Whenever the word "cabinet" turns up in a line below, that line should be copied.

--- Task data ---
■ ■ ■ ■ ■ ■ ■
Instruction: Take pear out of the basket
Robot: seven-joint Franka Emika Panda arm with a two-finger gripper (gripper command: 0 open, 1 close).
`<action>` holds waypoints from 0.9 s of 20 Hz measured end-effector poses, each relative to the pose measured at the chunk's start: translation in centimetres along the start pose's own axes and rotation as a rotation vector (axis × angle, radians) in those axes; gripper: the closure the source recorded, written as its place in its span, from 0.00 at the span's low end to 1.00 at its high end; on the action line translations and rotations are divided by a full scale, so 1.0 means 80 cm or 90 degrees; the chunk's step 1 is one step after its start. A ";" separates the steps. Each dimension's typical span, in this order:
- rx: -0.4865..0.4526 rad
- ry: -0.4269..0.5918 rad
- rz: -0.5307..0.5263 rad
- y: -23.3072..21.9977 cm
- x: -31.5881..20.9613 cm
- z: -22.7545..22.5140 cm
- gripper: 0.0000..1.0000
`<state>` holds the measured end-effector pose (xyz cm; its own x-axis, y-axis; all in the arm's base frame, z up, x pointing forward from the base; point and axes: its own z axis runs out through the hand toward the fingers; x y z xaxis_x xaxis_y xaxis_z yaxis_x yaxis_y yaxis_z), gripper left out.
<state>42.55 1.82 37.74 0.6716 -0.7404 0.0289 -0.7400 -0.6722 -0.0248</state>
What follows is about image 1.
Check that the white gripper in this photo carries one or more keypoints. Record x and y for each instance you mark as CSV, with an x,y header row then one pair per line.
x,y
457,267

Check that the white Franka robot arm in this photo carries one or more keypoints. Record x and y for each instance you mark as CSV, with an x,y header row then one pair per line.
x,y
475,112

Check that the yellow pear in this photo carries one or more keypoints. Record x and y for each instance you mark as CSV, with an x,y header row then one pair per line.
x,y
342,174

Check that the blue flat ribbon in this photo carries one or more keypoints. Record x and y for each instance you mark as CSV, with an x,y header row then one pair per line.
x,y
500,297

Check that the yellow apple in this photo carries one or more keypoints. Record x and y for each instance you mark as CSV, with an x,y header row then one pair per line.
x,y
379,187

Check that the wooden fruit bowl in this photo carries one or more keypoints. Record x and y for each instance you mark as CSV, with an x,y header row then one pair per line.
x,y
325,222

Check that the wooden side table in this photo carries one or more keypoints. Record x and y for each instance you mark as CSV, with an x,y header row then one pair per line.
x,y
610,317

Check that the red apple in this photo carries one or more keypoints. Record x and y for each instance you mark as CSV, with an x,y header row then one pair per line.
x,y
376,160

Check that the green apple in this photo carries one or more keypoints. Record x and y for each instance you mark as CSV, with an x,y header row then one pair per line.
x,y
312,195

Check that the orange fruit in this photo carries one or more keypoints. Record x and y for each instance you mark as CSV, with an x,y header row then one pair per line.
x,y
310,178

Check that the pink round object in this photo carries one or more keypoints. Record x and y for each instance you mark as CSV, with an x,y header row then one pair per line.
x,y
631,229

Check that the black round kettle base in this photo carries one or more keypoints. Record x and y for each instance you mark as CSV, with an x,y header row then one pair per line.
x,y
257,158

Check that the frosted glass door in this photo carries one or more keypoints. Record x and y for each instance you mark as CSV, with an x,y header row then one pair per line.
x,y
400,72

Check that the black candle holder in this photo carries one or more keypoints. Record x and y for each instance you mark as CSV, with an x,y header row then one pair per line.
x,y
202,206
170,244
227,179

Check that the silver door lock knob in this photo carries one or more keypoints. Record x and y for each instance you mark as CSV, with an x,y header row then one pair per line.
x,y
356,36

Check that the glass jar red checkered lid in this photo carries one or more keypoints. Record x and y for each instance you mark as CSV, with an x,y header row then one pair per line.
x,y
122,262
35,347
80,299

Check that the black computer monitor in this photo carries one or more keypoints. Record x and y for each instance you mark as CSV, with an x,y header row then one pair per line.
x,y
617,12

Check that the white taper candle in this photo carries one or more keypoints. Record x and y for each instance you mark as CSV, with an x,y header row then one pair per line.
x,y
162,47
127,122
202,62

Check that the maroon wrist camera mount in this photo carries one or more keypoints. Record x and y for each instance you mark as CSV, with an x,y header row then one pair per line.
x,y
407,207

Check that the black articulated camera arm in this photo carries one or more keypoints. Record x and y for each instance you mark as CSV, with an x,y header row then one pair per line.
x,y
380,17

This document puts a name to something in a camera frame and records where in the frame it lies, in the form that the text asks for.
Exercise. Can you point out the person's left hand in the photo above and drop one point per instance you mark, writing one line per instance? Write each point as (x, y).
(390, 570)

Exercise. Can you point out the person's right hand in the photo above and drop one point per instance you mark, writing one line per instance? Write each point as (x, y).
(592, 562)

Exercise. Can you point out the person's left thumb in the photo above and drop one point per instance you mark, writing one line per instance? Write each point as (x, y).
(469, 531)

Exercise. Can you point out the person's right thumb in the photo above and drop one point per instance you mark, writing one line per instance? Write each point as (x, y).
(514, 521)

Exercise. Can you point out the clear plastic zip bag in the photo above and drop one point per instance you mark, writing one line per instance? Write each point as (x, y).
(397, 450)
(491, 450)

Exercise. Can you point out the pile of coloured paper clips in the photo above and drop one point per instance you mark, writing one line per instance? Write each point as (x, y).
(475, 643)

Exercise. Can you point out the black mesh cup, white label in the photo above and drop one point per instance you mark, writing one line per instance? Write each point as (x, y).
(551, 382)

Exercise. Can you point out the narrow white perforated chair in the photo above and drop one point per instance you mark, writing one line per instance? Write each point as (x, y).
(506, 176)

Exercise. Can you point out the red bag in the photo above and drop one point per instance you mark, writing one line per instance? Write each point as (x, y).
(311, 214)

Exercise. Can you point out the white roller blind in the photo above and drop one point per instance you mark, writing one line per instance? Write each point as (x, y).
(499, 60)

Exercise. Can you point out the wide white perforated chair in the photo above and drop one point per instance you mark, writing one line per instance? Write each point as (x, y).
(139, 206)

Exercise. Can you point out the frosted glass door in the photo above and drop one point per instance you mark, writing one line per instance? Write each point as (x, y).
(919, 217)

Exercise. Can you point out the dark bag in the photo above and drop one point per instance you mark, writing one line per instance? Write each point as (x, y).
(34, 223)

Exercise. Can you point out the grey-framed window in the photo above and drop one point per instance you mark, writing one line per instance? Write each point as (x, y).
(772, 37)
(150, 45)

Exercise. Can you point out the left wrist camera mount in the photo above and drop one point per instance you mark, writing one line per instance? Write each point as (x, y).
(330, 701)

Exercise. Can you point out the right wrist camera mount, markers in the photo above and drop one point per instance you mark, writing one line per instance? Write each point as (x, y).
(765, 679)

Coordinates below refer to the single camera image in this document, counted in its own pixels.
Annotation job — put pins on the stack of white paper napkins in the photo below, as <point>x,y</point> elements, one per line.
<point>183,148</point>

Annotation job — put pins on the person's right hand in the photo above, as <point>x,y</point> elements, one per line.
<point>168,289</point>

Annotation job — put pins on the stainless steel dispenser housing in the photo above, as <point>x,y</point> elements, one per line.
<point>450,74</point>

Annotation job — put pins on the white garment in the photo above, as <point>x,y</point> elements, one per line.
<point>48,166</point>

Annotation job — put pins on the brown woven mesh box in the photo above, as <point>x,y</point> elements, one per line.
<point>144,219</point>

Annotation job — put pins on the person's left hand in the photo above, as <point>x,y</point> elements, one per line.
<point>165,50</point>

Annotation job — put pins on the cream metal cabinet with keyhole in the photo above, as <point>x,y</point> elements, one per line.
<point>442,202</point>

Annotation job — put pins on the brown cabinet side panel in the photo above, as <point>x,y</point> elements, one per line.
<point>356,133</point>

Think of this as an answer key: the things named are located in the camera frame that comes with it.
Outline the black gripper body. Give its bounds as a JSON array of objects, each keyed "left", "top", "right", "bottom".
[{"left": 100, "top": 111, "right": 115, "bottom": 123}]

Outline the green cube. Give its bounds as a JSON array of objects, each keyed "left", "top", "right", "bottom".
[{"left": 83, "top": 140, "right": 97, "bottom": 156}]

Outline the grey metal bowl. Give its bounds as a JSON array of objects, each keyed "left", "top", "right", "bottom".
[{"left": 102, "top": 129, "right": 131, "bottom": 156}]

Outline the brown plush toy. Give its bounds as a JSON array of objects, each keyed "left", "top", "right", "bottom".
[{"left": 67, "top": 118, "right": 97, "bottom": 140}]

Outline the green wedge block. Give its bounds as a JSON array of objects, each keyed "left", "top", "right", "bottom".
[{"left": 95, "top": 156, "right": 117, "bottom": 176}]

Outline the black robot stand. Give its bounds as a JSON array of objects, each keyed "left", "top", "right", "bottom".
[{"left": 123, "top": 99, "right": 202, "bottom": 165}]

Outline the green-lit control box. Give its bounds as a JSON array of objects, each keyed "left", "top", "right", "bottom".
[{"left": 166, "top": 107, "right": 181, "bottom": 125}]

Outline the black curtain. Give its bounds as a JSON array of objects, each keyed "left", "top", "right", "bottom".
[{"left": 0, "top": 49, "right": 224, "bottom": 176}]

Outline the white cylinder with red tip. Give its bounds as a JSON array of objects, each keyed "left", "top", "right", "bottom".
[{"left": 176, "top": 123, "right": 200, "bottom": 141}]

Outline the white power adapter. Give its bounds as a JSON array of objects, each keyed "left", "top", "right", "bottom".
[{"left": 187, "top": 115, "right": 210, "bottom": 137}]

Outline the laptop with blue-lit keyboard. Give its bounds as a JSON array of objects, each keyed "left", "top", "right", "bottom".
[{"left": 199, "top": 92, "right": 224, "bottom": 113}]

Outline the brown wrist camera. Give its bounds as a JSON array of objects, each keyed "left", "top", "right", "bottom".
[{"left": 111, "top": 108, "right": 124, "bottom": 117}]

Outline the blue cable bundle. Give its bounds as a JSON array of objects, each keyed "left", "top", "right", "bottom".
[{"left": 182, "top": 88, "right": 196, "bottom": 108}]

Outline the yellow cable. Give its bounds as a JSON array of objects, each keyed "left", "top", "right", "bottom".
■ ■ ■ ■ ■ ■ ■
--- Answer to the problem ---
Annotation job — put pins on the cream metal cabinet with keyhole in the photo above, as <point>x,y</point> elements, one per line.
Annotation job — put pins on the brown cabinet side panel in the photo above, as <point>x,y</point> elements, one per line.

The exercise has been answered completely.